“Little Soldiers—Inside the Chinese Education System”, 2019-09-03 (; similar):
[Review of Lenora 2017 memoir Little Soldiers: An American Boy, a Chinese School, and the Global Race to Achieve, a memoir by a Chinese-American journalist married to a Jewish NPR journalist of subjecting their child to elite Chinese education in Shanghai. Chu naively credits the brutal rigor and training of the Chinese education system for the stellar results on international comparisons like PISA (the truth is likely otherwise).]
That’s why this was pure nightmare fuel for me. It’s a non-fiction account of an ethnically-Chinese, American-born woman following her multi-racial child through the Chinese school system in Shanghai. While we complain about our soft, liberal, decadent school experiences in America or Europe, tens of millions of Chinese kids are subjected to a school structure that seems purposefully designed to make everyone as miserable as humanly possible. Or at least that was my take-away. Lenora Chu has a kinder perspective on the system. Mostly.
…Why do students and parents put up with all this? Are they just brainwashed by an authoritarian culture and government? Probably yes, at least to some degree. But there’s also a rational calculus at play…The modern manifestation of the Imperial Exam is the gaokao. This single test given during the last year of secondary school is the sole determinant of the vast majority of Chinese students’ abilities to get into a domestic university. Its subject matter is certainly more practical than the old exams—math, Chinese literature, and English—though probably still fairly esoteric by Bryan Caplan’s standards.
Lenora stresses that though the gaokao is the flagship mega-test that everyone focuses on, basically all of Chinese education is a series of gaokaos. Students and parents believe that every homework assignment, quiz, and class test serves as a signal of a student’s ability in a giant country-wide competition to reach the top echelon of Chinese society. Every failure, no matter how small, sets a student back and jeopardizes his entire life. This is why one of Lenora’s friends enrolled his three-year-old son in a pre-MBA program. It’s also why virtually all of Rainey’s classmates’ parents thought Lenora was a horrible mother for giving Rainey “idle time” on the weekends instead of enrolling him in Chinese writing classes, English classes, piano classes, algebra classes, etc. All the parents believed that by getting their kids into these programs at this stage (barely post-toddler), they were getting a head-start, and that head-start would carry into primary school, then secondary school, then university, then work, then life. It was all about getting ahead.
Lenora did her best to avoid the rat race, but found that it was too all-encompassing. At Soong Qing Ling, Lenora dreaded seeing the “Big Board”—a bulletin board hung up outside Rainey’s classroom where his teacher posted constant updates of students’ stats.

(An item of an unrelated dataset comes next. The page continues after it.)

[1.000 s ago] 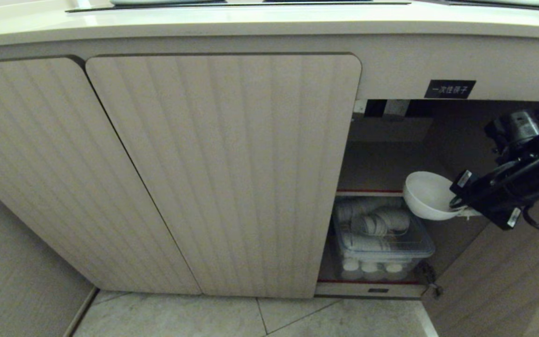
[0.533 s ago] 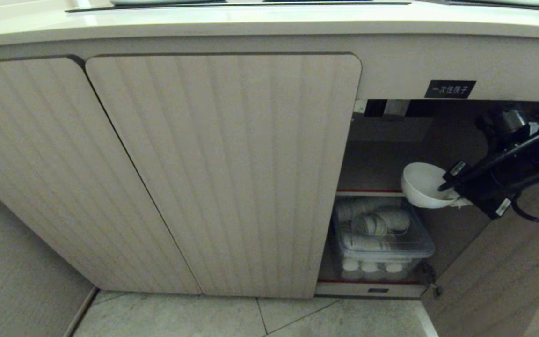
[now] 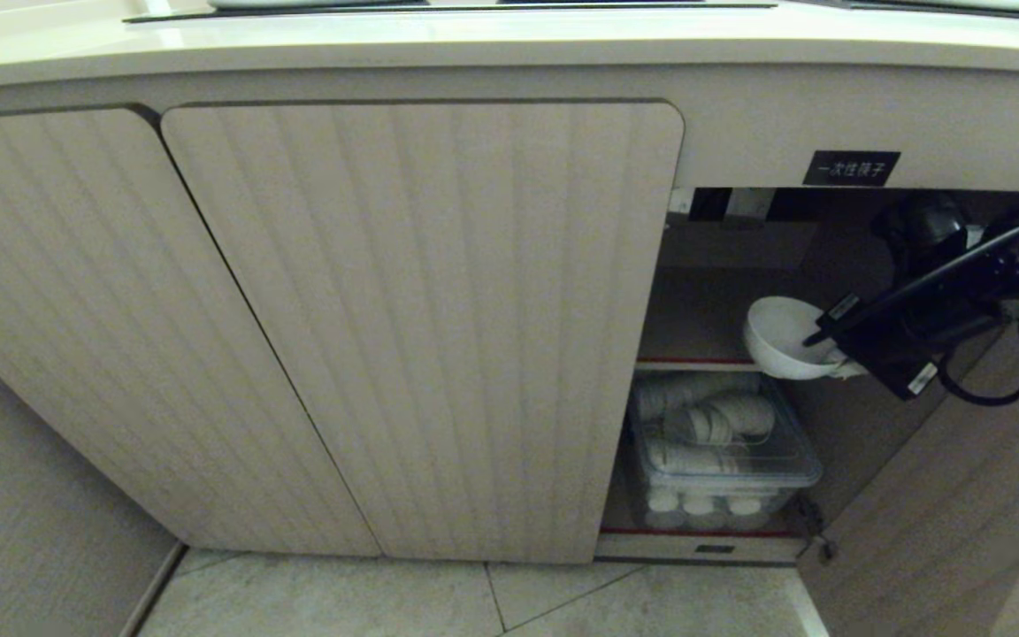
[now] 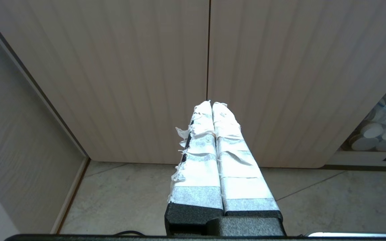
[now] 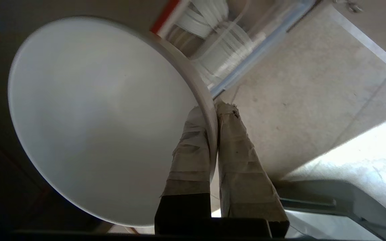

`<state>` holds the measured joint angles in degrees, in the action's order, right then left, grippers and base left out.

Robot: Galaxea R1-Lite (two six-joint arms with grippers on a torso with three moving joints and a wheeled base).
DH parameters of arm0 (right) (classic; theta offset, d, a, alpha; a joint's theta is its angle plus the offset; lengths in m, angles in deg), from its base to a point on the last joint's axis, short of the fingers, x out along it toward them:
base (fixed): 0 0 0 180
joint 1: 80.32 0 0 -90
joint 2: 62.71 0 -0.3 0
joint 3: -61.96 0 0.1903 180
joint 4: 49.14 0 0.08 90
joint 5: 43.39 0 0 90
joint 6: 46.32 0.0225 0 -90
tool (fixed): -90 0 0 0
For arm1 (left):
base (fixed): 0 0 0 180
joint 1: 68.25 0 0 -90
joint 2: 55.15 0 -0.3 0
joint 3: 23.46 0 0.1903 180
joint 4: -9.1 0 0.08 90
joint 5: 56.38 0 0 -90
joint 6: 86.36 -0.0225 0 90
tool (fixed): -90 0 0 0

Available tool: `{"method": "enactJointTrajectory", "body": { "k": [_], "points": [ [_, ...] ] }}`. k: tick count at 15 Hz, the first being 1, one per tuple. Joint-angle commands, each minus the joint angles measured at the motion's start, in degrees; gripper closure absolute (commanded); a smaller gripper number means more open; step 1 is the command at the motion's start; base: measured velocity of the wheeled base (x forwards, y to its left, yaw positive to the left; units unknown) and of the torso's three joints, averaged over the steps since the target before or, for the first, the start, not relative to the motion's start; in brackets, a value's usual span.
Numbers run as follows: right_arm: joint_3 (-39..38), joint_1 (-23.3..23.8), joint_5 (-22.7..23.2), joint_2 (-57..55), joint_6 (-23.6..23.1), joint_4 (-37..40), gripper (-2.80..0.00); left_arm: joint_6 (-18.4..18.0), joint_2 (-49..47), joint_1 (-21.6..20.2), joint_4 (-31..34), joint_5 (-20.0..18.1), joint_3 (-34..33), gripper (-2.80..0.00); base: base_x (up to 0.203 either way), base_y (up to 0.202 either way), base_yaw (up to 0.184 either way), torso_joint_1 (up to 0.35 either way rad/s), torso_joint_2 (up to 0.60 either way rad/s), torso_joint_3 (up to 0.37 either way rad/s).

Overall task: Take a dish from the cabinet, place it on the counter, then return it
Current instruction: Put it back into the cabinet

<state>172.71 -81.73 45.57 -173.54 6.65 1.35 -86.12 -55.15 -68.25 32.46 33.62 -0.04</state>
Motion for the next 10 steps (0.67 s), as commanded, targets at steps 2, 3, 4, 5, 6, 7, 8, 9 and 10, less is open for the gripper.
{"method": "enactJointTrajectory", "body": {
  "k": [2,3,4,5,6,7,8,9,10],
  "points": [
    [3.17,-0.49,0.08,-2.4,0.38,0.26,0.0,0.02,0.0,0.0,0.0,0.0,-0.05,0.0,0.0,0.0,0.0,0.0,0.0,0.0],
    [4.46,-0.52,0.08,-3.09,0.38,1.05,0.0,0.02,0.0,0.0,0.0,0.0,0.02,0.0,0.0,0.0,0.0,0.0,0.0,0.0],
    [5.93,-0.53,0.1,-3.84,0.38,2.09,0.0,0.02,0.0,0.0,0.0,0.0,0.04,0.0,0.0,0.0,0.0,0.0,0.0,0.0],
    [7.34,-0.53,0.13,-4.61,0.38,3.01,0.0,0.02,0.0,0.0,0.0,0.0,-0.05,0.0,0.0,0.0,0.0,0.0,0.0,0.0],
    [8.03,-0.53,0.1,-5.31,0.38,3.27,0.0,0.02,0.0,0.0,0.0,0.0,-0.03,0.0,0.0,0.0,0.0,0.0,0.0,0.0],
    [8.07,-0.53,0.0,-5.73,0.38,3.25,0.0,0.02,0.0,0.0,0.0,0.0,-0.05,0.0,0.0,0.0,0.0,0.0,0.0,0.0],
    [8.07,-0.53,-0.01,-6.14,0.38,3.2,0.0,0.02,0.0,0.0,0.0,0.0,-0.04,0.0,0.0,0.0,0.0,0.0,0.0,0.0],
    [8.33,-0.53,-0.01,-6.44,0.38,3.27,0.0,0.02,0.0,0.0,0.0,0.0,-0.05,0.0,0.0,0.0,0.0,0.0,0.0,0.0],
    [8.42,-0.53,-0.01,-6.59,0.38,3.12,0.0,0.02,0.0,0.0,0.0,0.0,-0.05,0.0,0.0,0.0,0.0,0.0,0.0,0.0]
  ]
}}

Some of these stats were relatively innocuous—like the height and weight of every student—while other stats ranged from shoe size and blood type, to individual teacher’s comments on instrument playing (apparently Rainey had no sense of rhythm). Naturally, Lenora didn’t care about any of this stuff, but the other parents did. She watched mothers gloat over the physical prowess of their three-year-old children, take shots at each other over public admonishments, and generally make mountains out of utterly benign molehills. Lenora’s enduring shame was that Rainey was bad at playing the recorder. Despite getting stern warnings from the teacher and other parents, Rainey never improved, and eventually he was the only student left out of the class’s recorder concert in front of all the parents.
Lenora realized that, again, there was a method to the madness. Soong Qing Ling was training students and parents to compete. A three-year-old who learns to compete over public displays of height, recorders, and blood types, will learn to compete over grades in the future. Parents who are ready to fight the same battles will drive their children into the fray for years to come. Everyone learned that they were at war, or rather, in a battle royale. Only the very best survive, and pre-school at Soong Qing Ling was just the beginning.
…I guess I couldn’t help but come away from the book with a sense of depressing apathy. There’s so much effort put into education by well-meaning people, but a lot of it just seems to make children and parents hate everything. China apparently spent 2,700 years perfecting its education system, and this is the result… students being force-fed, parents shamed into kowtowing, and teachers corruptly abusing their power. Yes, there are good people in the system to, and apparently the children learn something and it does give some sort of order to society, but I really, really wish they didn’t have to this way.